§ Aim of the task
Beneath this task are records; print exactly the stretch of them from the line with "This entry pairs" through the line with "Report points on the person's right hand", both ends included.
++++++++++
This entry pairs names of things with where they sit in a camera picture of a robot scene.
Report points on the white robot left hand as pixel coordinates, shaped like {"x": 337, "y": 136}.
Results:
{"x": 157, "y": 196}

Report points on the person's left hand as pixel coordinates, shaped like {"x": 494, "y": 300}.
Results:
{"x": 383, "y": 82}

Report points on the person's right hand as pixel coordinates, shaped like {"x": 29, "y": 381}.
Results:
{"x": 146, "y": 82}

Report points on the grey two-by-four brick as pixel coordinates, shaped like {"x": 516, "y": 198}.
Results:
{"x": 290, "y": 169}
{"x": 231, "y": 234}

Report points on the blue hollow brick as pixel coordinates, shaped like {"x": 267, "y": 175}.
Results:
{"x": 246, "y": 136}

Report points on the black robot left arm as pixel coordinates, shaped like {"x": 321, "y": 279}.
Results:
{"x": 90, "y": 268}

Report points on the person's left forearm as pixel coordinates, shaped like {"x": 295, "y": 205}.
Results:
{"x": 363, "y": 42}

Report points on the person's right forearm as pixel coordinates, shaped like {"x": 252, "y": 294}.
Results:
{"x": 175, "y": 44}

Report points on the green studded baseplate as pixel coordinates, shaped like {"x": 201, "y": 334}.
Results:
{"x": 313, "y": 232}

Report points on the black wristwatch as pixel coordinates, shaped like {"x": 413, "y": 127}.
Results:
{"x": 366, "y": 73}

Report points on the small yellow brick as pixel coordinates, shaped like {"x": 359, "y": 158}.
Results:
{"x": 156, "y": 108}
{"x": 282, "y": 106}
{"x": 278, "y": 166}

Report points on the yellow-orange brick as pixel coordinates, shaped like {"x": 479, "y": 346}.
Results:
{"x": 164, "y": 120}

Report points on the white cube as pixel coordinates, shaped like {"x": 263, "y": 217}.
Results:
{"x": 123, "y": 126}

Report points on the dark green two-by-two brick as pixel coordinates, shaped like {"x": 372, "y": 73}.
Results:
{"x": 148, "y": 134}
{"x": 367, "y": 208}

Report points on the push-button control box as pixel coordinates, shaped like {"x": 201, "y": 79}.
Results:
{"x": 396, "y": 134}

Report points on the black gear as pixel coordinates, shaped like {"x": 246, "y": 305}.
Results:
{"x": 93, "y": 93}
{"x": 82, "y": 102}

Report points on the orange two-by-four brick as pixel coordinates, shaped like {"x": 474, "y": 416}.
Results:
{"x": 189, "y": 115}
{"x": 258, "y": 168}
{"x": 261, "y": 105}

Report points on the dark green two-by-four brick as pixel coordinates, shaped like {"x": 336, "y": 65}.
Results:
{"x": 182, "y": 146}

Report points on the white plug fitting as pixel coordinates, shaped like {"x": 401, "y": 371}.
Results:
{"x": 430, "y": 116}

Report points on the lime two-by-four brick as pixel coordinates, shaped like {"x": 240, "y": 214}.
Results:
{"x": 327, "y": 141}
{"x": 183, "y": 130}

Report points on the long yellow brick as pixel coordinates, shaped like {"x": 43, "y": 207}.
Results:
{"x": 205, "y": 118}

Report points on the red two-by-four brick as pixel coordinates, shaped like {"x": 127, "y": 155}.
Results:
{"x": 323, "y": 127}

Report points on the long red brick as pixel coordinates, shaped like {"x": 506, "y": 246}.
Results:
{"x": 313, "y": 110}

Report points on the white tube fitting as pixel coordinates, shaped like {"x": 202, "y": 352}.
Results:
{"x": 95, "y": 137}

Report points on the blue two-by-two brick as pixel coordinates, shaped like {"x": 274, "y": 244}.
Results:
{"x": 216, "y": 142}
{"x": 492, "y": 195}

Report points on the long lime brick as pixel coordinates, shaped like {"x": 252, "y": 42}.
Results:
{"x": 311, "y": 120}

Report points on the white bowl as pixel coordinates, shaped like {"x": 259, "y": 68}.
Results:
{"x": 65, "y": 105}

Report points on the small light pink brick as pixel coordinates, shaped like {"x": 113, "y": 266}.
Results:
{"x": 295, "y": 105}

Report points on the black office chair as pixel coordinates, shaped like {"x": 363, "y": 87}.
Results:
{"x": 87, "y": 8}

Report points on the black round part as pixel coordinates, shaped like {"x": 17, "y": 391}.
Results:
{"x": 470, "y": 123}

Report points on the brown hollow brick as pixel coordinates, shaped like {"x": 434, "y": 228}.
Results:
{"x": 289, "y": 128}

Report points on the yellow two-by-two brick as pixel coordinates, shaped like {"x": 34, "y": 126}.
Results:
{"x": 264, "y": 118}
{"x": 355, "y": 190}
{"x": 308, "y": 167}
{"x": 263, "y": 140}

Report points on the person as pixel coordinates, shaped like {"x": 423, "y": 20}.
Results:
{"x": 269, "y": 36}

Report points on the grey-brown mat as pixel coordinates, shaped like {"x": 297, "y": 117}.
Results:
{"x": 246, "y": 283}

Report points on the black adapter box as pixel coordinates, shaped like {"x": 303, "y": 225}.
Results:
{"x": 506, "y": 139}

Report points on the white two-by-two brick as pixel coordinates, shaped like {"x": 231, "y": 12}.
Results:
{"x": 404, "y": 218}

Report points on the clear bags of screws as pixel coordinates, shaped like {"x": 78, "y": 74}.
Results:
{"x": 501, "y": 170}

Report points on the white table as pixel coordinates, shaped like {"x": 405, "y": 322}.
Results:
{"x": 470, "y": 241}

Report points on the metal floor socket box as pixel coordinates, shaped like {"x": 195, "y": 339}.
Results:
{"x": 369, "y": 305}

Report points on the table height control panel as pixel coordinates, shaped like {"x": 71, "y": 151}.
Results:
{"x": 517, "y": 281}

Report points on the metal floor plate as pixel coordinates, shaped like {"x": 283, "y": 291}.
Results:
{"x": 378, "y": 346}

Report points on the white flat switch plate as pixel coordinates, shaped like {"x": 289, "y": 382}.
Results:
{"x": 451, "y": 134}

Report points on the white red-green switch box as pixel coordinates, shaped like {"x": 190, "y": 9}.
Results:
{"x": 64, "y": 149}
++++++++++
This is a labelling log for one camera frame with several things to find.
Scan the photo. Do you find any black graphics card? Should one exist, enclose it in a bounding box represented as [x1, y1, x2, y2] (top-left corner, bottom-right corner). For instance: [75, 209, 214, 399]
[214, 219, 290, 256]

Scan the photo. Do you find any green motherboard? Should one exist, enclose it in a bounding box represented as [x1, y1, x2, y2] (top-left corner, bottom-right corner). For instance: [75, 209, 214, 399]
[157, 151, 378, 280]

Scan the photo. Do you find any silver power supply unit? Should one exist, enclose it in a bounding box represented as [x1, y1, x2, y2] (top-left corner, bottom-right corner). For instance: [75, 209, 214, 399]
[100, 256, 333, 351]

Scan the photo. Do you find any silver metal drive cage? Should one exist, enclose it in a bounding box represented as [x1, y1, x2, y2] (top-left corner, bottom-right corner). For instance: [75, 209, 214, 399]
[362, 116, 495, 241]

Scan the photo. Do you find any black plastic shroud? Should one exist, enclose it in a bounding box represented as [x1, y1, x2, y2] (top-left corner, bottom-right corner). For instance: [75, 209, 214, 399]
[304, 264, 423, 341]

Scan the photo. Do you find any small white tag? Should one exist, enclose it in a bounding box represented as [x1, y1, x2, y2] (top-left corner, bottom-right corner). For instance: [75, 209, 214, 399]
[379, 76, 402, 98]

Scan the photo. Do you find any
++++++++++
§ Answer to this task
This entry pairs names of things with where they sit in a camera picture of a robot scene.
Report points on the white robot left hand as pixel coordinates, shaped like {"x": 337, "y": 136}.
Results:
{"x": 157, "y": 196}

Report points on the person's left hand as pixel coordinates, shaped like {"x": 494, "y": 300}.
Results:
{"x": 383, "y": 82}

Report points on the person's right hand as pixel coordinates, shaped like {"x": 29, "y": 381}.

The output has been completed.